* Your assignment
Below are entries to examine: work out how many lines contain the word "provide", and give only that number.

========================================================================

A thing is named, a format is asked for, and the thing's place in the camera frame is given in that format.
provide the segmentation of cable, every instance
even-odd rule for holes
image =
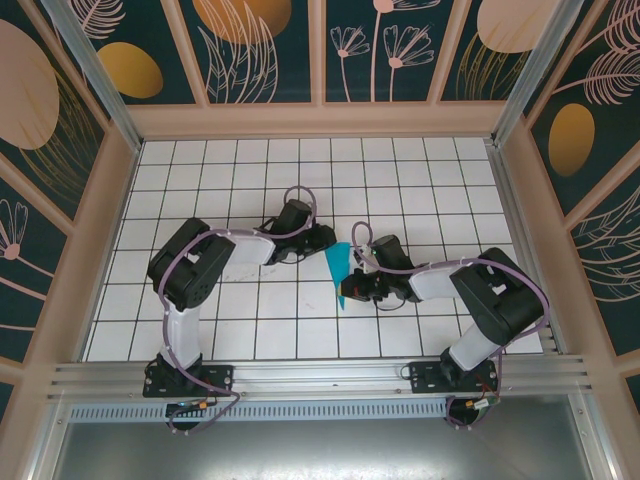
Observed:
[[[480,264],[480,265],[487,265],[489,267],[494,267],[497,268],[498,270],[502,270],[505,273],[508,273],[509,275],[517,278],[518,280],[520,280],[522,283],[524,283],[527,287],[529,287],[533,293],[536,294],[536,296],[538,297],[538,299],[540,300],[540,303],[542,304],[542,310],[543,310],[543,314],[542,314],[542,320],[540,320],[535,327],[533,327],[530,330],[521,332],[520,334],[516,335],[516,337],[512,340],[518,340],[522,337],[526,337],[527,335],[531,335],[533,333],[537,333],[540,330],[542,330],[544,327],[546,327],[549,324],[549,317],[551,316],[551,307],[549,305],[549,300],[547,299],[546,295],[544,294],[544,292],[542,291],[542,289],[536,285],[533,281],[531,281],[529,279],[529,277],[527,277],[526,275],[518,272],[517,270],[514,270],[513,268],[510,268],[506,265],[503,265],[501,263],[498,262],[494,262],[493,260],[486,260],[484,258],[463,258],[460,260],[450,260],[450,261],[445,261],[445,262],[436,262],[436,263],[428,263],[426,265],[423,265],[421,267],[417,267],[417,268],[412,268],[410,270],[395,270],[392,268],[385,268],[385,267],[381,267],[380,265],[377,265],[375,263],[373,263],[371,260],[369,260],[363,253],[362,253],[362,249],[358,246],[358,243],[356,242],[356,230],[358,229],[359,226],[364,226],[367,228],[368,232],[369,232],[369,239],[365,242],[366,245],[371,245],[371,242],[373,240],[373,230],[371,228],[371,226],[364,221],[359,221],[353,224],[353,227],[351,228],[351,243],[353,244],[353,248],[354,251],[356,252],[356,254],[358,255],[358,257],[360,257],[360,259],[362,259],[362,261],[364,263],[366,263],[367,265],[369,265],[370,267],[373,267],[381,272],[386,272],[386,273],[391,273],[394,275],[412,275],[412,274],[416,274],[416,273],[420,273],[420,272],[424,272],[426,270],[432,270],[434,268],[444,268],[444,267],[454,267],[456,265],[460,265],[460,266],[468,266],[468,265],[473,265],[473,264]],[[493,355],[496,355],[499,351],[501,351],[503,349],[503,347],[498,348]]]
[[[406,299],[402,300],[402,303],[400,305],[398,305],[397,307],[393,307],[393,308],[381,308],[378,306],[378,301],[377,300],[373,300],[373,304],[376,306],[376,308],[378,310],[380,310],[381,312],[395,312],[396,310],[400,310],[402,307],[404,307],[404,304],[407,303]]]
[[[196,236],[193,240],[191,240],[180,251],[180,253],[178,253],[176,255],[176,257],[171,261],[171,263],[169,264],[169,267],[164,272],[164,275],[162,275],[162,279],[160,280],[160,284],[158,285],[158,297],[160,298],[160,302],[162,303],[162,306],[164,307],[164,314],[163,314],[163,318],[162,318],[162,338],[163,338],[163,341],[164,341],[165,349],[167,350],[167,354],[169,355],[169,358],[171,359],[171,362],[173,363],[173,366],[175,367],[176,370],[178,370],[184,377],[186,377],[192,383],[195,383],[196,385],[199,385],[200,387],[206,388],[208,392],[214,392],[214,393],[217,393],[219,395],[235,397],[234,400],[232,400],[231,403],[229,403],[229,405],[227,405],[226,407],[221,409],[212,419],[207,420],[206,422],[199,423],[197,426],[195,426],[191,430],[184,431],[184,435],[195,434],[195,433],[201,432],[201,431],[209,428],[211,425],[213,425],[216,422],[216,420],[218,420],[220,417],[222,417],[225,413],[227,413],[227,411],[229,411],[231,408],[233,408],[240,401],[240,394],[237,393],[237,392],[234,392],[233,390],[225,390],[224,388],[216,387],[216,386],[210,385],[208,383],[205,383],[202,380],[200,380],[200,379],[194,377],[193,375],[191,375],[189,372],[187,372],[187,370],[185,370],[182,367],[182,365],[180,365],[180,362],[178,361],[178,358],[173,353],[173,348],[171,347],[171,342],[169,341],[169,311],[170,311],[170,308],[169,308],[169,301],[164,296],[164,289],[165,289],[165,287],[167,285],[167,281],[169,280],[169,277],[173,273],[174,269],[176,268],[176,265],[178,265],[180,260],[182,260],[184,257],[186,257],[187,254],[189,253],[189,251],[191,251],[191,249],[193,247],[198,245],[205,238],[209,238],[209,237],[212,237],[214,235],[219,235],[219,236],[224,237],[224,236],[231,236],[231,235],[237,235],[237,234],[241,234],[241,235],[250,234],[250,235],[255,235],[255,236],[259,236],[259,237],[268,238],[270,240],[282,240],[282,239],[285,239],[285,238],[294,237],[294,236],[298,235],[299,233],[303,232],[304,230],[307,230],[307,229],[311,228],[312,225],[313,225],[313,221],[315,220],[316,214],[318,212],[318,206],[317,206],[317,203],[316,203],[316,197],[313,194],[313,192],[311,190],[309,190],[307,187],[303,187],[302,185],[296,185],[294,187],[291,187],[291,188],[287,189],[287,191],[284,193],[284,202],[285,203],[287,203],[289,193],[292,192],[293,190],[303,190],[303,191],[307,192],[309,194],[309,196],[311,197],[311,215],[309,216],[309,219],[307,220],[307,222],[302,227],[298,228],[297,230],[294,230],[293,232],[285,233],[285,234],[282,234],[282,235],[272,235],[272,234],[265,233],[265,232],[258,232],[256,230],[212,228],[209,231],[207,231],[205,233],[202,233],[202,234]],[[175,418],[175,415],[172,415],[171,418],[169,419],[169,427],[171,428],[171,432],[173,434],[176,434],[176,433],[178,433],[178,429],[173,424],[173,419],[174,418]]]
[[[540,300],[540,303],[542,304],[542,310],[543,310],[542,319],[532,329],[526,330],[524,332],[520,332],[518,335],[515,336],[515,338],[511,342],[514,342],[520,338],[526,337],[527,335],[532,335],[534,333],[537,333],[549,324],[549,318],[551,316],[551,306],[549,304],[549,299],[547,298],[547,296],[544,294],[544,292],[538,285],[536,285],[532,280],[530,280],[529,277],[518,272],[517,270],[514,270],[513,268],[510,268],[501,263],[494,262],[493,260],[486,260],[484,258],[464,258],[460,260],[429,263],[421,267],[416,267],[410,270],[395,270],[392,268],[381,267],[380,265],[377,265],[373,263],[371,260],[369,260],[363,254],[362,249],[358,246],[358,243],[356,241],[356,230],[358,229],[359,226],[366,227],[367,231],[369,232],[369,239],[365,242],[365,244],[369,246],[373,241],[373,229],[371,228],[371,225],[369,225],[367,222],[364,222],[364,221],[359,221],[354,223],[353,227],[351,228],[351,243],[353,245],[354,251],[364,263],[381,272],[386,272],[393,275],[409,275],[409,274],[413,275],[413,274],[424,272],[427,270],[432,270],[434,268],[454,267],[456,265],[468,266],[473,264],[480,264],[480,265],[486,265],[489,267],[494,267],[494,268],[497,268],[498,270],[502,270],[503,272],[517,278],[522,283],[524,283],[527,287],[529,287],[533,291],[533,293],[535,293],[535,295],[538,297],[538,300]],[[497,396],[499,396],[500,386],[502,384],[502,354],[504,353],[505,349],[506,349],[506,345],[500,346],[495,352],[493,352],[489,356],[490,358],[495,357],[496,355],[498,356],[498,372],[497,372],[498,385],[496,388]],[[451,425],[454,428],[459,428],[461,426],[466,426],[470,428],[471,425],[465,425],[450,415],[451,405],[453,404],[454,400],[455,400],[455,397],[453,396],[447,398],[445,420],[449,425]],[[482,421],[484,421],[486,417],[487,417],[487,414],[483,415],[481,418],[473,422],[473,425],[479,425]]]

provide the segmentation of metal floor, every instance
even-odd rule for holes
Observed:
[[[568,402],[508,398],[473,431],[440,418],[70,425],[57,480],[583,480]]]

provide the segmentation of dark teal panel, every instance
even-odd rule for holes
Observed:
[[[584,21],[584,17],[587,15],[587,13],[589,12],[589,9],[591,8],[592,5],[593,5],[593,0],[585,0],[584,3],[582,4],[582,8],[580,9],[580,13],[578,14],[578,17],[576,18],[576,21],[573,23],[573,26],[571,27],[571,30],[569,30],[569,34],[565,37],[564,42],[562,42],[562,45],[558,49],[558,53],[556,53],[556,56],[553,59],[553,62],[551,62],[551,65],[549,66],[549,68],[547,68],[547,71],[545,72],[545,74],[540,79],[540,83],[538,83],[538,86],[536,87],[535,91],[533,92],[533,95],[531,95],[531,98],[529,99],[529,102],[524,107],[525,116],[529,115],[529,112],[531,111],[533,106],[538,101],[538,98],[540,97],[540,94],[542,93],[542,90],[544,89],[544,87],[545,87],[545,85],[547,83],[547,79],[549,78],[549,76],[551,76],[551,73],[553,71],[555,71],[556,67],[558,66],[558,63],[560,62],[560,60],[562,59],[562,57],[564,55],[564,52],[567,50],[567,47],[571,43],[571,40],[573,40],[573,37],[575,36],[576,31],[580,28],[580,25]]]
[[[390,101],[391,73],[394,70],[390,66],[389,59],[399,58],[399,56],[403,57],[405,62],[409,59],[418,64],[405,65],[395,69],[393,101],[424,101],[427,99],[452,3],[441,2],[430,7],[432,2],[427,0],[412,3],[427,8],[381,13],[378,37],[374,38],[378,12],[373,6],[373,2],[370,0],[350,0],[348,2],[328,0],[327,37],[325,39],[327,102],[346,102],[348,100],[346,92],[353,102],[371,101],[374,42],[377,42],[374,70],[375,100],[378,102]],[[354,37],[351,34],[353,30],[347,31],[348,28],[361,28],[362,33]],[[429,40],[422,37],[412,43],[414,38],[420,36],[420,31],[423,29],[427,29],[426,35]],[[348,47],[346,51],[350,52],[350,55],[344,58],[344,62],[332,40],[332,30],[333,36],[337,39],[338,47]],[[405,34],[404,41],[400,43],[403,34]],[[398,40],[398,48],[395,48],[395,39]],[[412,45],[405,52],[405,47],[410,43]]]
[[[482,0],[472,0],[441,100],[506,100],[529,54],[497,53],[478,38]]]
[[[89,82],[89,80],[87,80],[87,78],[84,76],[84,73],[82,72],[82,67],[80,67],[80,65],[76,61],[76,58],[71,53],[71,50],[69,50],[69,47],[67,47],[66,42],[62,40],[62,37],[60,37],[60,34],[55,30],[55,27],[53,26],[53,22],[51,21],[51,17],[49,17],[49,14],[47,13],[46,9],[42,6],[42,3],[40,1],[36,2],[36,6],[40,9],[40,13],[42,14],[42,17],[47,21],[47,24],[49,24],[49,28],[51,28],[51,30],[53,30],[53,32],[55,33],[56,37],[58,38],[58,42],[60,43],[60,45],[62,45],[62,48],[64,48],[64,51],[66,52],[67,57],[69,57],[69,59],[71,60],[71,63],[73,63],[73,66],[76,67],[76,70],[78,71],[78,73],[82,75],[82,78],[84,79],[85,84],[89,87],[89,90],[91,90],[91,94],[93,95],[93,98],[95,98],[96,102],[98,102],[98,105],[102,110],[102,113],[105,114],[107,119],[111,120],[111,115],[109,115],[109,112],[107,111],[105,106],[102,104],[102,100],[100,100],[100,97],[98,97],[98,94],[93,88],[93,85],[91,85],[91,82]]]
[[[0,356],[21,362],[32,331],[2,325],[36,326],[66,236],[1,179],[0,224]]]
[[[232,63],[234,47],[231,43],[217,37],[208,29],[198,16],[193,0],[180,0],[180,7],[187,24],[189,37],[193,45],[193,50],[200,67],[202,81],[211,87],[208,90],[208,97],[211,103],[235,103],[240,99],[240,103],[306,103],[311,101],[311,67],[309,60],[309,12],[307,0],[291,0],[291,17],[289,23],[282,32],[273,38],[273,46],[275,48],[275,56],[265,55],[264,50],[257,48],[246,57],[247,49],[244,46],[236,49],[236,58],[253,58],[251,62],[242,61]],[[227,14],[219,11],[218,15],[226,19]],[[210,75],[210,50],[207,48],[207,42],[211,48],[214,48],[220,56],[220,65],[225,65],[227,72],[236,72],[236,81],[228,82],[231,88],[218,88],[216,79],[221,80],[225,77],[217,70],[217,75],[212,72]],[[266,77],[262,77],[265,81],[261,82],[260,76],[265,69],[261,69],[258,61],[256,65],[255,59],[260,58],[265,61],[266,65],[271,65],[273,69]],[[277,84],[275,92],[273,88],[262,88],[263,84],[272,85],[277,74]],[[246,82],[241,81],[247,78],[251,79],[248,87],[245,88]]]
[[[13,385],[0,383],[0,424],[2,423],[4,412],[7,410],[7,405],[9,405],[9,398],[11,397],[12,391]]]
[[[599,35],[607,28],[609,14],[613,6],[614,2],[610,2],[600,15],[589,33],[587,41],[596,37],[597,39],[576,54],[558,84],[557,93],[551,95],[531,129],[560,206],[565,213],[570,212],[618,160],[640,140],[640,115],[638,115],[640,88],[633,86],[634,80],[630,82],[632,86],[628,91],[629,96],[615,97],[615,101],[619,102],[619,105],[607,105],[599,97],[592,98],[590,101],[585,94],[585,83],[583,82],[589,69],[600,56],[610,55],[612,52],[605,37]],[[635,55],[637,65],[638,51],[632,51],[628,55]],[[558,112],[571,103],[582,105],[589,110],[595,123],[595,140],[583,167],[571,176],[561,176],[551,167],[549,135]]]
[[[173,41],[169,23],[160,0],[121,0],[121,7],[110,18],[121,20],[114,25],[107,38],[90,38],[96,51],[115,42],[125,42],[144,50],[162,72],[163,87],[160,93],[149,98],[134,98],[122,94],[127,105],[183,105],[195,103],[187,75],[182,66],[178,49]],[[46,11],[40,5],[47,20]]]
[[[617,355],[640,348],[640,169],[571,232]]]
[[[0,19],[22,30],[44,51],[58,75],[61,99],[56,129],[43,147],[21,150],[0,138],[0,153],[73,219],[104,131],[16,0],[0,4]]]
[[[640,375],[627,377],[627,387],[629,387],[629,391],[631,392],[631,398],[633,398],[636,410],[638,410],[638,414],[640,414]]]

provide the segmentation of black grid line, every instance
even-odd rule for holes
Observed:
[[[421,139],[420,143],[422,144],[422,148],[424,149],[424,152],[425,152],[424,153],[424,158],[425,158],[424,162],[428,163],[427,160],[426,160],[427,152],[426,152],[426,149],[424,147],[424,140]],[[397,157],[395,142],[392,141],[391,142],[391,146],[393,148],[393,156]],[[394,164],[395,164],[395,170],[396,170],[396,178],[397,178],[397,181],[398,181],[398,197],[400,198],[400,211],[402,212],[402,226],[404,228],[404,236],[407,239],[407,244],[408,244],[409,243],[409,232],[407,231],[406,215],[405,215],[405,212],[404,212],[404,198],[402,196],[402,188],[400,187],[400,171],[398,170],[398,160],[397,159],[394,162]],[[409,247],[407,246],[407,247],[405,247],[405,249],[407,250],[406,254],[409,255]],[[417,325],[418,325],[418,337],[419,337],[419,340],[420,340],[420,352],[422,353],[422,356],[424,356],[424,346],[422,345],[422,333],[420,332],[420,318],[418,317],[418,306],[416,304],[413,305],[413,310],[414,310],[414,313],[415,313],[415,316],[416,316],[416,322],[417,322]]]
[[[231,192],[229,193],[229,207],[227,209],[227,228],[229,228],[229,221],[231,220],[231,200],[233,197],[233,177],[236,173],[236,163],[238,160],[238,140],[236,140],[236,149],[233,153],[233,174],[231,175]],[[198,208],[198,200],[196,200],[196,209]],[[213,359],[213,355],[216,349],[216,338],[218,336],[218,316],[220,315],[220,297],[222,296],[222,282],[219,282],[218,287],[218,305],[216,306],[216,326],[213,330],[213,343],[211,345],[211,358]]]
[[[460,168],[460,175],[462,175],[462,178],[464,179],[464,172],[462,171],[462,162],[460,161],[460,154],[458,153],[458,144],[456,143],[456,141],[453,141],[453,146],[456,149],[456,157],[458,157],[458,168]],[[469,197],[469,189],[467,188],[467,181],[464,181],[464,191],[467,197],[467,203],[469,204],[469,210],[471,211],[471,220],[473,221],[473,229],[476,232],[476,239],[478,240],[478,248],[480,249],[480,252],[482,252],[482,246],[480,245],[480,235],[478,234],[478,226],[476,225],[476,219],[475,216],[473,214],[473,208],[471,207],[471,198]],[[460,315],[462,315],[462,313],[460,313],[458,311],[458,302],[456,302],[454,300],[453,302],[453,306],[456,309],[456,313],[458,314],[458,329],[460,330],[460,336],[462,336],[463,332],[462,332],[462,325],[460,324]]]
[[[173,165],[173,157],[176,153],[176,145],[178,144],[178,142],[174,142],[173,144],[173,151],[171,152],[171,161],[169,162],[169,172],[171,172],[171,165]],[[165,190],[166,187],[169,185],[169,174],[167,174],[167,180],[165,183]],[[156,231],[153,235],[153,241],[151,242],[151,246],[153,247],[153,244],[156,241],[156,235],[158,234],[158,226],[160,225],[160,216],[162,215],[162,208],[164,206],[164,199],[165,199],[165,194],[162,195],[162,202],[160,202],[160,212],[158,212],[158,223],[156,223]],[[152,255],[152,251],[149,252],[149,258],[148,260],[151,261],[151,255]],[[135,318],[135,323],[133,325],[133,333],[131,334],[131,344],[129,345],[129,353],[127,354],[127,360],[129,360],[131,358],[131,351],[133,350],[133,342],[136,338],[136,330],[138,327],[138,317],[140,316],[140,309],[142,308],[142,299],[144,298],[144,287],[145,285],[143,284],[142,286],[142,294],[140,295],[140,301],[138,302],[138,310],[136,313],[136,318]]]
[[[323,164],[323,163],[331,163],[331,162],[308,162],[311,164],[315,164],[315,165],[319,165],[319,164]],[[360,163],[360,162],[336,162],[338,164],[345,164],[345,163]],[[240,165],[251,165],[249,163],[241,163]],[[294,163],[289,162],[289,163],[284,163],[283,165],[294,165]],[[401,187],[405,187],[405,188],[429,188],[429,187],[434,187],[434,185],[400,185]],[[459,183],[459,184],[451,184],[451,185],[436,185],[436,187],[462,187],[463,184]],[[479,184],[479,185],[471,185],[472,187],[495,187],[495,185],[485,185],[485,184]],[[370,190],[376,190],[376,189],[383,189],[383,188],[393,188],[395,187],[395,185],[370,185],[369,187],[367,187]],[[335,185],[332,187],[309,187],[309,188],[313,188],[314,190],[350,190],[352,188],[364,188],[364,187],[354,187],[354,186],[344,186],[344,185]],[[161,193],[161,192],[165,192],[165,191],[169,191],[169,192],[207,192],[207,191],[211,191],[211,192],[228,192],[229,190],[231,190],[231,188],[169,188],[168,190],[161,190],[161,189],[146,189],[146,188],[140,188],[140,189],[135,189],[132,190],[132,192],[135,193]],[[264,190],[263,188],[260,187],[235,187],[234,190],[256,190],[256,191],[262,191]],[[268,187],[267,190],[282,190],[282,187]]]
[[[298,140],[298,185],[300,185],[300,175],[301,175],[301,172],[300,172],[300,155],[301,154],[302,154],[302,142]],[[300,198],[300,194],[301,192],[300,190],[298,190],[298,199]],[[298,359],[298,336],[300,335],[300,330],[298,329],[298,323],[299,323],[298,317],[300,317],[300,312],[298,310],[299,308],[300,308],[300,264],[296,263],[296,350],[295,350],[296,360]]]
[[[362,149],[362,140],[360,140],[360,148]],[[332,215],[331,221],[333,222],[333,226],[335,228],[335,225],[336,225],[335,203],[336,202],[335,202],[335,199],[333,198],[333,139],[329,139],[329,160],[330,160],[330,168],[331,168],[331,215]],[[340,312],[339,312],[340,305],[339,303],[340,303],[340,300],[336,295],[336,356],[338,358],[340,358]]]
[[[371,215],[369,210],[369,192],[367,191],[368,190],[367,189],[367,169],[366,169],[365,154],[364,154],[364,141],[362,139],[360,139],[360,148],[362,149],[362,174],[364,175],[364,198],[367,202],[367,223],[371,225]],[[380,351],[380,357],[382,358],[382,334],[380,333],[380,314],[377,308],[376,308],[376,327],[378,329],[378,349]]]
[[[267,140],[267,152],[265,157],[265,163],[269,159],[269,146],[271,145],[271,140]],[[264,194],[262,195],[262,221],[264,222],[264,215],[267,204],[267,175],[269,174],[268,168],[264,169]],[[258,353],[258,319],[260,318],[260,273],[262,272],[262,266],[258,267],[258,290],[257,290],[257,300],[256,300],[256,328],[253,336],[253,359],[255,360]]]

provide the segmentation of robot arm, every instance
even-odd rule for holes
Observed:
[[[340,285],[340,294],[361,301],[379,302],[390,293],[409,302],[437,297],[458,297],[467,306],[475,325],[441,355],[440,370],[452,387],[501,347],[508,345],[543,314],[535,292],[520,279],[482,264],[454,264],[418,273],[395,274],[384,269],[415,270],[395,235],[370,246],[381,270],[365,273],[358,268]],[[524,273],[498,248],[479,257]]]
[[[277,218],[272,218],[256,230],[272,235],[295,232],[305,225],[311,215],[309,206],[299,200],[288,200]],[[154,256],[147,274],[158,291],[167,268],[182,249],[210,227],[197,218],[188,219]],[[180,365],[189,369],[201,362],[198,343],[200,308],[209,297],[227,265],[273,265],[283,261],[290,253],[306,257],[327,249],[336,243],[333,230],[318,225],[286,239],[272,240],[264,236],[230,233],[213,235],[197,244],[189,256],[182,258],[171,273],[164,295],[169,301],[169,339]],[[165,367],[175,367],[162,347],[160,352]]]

========================================================================

* Solution to this exercise
5